▶ _PROMPT_
Determine how many lines in the listing hold "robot" and give only that number.

▶ _INFORMATION SHOWN_
━━━━━━━━━━━━━━━━

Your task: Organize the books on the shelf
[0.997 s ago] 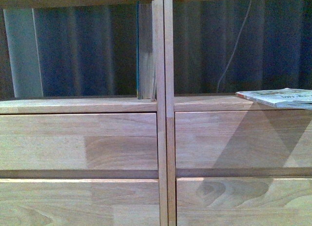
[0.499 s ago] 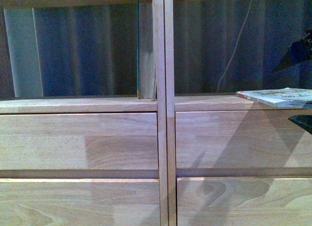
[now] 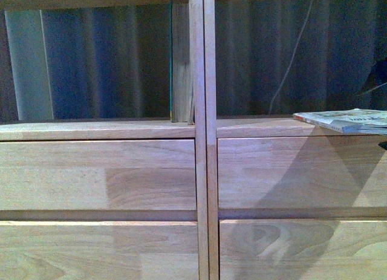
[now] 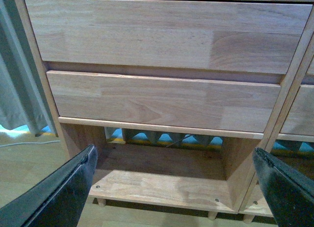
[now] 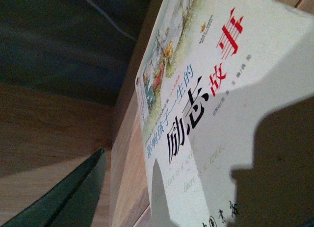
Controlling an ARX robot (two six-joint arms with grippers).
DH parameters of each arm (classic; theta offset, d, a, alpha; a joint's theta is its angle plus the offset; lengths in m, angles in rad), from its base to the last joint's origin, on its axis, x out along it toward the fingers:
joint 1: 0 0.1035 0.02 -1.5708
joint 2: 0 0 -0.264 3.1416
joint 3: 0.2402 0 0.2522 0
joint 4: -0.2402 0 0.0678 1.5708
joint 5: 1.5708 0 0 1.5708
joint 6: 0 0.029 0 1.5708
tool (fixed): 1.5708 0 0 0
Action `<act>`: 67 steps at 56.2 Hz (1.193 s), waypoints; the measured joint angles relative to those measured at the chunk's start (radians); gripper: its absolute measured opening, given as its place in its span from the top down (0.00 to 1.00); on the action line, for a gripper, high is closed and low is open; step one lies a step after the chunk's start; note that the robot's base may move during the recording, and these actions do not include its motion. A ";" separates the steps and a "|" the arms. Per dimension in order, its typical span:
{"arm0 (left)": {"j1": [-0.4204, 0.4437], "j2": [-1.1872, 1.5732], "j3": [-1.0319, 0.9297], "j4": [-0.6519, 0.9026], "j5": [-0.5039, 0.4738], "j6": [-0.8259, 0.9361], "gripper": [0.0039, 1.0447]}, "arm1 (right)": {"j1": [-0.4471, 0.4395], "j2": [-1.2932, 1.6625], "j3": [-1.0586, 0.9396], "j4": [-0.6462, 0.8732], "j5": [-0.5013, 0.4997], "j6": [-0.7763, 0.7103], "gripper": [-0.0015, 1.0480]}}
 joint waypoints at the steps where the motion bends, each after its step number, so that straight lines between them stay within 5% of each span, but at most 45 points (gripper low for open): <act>1: 0.000 0.000 0.000 0.000 0.000 0.000 0.07 | 0.002 0.002 0.002 -0.002 0.002 0.000 0.23; 28: 0.012 0.007 0.000 0.011 0.046 -0.011 0.07 | -0.008 0.072 0.040 0.030 0.029 0.039 0.92; 35: 0.227 0.158 0.010 0.256 0.508 -0.122 0.07 | -0.021 0.064 0.032 0.061 0.002 0.042 0.93; 41: 0.389 0.361 0.067 0.495 0.741 -0.208 0.07 | -0.029 0.038 0.011 0.086 -0.028 0.041 0.93; 51: 0.478 0.668 0.222 0.757 0.793 -0.288 0.07 | -0.035 -0.043 0.000 0.114 -0.070 0.030 0.93; 67: 0.370 1.096 0.636 0.725 0.708 -0.378 0.07 | 0.029 -0.201 0.022 0.185 -0.157 -0.072 0.93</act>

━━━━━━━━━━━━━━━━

▶ _TASK OUTPUT_
2